Genes
PDGFRB

Disease:
Chronic myeloproliferative disorder with eosinophilia, intestinal cancer, skin cancer, stomach cancer, lung adenocarcinoma, colon adenocarcinoma, cutaneous melanoma, breast invasive ductal carcinoma, Kosaki Overgrowth Syndrome and Premature Aging Syndrome, Penttinen Type

Next generation sequencing of gene panel. The protein encoded by this gene is a cell surface tyrosine kinase receptor for members of the platelet-derived growth factor family. These growth factors are mitogens for cells of mesenchymal origin. The identity of the growth factor bound to a receptor monomer determines whether the functional receptor is a homodimer (PDGFB or PDGFD) or a heterodimer (PDGFA and PDGFB). This gene is essential for normal development of the cardiovascular system and aids in rearrangement of the actin cytoskeleton. This gene is flanked on chromosome 5 by the genes for granulocyte-macrophage colony-stimulating factor and macrophage-colony stimulating factor receptor; all three genes may be implicated in the 5-q syndrome.

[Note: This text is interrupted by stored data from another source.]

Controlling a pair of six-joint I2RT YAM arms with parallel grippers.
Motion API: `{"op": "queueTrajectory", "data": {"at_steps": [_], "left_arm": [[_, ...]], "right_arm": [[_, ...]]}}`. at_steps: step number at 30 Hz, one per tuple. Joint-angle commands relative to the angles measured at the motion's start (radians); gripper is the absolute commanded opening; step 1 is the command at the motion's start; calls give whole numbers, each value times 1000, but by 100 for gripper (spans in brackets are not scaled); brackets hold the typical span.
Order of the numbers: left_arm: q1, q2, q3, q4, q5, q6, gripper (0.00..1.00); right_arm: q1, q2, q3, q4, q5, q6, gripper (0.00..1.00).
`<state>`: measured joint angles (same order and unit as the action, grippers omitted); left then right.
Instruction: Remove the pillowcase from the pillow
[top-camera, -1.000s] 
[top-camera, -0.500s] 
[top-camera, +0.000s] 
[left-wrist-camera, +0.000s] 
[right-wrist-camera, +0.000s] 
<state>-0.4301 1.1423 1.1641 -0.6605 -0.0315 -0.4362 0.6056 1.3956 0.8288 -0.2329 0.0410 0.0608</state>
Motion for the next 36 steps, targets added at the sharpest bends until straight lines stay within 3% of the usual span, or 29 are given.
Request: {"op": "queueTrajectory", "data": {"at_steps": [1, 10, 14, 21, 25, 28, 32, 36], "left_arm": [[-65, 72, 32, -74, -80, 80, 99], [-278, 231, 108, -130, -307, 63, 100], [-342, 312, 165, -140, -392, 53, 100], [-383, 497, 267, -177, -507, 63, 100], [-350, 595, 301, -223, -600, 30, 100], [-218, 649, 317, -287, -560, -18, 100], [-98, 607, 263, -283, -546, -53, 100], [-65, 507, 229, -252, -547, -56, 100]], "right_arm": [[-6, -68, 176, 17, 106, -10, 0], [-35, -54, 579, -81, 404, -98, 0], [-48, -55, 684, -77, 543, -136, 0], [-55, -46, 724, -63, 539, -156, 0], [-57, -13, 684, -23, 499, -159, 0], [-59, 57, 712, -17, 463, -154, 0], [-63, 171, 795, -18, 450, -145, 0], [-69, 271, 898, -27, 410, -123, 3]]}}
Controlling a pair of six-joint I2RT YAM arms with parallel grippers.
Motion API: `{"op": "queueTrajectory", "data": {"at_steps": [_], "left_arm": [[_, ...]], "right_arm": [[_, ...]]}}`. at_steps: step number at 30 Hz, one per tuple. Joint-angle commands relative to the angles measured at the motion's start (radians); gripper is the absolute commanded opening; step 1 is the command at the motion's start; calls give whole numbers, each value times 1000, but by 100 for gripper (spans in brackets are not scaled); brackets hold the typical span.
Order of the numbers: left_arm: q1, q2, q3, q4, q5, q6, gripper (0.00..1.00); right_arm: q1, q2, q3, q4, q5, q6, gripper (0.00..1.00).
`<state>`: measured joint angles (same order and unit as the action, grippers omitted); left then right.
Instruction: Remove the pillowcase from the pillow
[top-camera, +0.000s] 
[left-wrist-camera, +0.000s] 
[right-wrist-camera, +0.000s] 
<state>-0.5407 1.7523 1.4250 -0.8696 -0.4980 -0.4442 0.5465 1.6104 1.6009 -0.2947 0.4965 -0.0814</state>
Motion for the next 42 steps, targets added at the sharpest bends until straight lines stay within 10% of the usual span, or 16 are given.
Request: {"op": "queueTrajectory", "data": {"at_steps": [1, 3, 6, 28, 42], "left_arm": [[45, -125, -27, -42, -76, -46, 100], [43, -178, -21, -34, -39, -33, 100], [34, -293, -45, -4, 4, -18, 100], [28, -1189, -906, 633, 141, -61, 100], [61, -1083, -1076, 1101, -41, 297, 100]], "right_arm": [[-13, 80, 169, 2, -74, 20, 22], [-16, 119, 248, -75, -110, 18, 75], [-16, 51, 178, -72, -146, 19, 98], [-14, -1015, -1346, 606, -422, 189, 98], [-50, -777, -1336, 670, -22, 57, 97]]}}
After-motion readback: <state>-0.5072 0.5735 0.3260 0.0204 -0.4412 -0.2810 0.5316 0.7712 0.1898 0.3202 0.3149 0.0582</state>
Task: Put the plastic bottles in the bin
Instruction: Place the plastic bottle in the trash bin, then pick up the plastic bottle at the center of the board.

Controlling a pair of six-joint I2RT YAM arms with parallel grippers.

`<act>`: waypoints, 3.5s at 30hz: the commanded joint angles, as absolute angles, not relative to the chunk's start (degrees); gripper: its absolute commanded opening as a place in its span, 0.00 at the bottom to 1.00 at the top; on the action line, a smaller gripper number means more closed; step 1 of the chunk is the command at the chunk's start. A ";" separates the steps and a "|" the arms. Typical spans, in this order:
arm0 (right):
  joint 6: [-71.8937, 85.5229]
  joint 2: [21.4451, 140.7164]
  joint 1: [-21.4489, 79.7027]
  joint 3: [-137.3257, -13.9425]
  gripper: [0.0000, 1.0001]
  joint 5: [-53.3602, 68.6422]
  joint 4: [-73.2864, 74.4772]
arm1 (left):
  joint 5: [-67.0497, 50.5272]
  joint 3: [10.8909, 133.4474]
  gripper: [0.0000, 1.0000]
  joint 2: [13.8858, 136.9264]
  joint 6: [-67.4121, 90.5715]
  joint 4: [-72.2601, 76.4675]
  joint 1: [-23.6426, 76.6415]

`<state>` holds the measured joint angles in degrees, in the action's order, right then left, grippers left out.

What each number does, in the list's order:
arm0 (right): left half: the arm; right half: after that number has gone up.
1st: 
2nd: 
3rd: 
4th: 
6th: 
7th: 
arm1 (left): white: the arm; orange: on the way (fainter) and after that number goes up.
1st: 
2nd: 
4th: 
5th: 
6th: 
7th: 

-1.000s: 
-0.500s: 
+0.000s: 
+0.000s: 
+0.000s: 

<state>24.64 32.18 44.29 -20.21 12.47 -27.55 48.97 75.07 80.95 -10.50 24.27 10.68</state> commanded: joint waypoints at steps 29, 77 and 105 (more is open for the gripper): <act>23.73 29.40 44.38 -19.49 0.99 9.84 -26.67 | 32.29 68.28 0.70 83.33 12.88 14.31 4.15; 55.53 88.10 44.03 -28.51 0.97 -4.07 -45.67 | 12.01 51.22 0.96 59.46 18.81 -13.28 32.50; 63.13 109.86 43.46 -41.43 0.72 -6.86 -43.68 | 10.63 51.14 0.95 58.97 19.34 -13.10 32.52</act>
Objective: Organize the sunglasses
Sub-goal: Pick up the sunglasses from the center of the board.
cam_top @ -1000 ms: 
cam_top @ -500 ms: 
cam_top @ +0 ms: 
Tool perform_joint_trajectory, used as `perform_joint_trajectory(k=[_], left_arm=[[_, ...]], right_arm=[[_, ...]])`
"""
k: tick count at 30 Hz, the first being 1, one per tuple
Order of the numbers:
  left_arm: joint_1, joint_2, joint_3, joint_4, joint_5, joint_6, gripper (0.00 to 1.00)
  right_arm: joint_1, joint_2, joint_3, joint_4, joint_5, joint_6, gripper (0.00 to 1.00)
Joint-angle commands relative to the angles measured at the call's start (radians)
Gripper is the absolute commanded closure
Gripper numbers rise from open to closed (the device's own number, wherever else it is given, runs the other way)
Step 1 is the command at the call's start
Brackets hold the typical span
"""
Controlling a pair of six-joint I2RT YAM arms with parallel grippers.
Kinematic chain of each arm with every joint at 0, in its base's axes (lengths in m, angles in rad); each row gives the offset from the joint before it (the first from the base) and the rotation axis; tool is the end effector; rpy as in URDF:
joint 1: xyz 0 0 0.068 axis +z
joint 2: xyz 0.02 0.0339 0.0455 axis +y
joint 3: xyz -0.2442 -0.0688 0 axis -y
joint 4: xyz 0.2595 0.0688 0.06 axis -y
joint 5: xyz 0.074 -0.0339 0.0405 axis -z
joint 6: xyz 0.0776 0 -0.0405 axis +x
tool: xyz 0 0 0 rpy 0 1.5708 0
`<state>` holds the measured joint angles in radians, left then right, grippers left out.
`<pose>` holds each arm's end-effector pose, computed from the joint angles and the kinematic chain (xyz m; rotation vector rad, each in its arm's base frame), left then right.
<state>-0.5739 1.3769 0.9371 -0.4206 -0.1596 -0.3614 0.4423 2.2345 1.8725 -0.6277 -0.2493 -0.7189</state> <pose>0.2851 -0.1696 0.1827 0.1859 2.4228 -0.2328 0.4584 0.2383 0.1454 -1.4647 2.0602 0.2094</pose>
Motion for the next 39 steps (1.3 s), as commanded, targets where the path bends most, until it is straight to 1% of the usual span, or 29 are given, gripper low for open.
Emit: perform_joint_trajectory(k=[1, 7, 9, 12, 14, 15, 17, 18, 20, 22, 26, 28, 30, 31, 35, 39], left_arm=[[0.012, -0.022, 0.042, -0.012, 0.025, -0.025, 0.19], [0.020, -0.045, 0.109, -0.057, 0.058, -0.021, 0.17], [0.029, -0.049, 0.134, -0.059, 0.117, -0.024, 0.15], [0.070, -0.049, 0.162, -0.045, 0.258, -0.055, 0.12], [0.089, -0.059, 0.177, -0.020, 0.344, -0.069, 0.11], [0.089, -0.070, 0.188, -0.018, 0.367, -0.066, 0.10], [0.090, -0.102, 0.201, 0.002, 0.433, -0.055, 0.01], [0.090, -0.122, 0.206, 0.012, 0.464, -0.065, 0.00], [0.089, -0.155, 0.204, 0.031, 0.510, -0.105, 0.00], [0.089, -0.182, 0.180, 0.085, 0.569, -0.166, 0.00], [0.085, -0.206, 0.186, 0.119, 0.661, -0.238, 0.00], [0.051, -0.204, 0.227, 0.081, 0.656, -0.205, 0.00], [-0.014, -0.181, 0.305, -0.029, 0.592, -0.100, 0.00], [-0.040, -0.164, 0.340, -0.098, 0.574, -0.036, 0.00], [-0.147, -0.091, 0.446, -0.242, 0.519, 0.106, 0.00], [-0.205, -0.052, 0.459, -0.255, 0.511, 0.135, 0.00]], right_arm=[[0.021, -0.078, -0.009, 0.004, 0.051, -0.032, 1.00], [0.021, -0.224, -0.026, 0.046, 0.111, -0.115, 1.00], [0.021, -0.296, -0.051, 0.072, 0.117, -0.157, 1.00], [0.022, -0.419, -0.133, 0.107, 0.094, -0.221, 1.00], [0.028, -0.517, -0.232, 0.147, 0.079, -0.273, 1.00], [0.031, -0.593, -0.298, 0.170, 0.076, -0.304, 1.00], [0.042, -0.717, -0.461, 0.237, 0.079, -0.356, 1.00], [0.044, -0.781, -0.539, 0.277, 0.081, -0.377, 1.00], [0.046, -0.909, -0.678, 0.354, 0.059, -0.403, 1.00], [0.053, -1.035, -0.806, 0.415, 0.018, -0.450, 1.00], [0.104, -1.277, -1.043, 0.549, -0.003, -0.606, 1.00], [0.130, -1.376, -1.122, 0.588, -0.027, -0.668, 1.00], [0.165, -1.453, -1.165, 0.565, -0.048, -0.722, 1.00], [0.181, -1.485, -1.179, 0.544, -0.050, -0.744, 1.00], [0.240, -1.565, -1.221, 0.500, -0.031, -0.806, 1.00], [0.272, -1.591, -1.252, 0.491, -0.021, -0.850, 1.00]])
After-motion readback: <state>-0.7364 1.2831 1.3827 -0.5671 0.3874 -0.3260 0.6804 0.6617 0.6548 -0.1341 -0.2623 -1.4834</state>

A translocation between chromosomes 5 and 12, that fuses this gene to that of the ETV6 gene, results in chronic myeloproliferative disorder with eosinophilia.

Collection:
3 mL of EDTA, citrate (ACD) or Heparinized bone marrow and peripheral blood specimens for RNA gene fusion detection

Stability:
96hours/4 to 7 days refrigerated

Unacceptable Conditions:
Specimen submitted is in the incorrect fixative or anticoagulant. Specimen received after the stability date. Gross hemolysis. Frozen specimen. Insufficient specimen. Unlabeled. Left un-refrigerated for an extended period.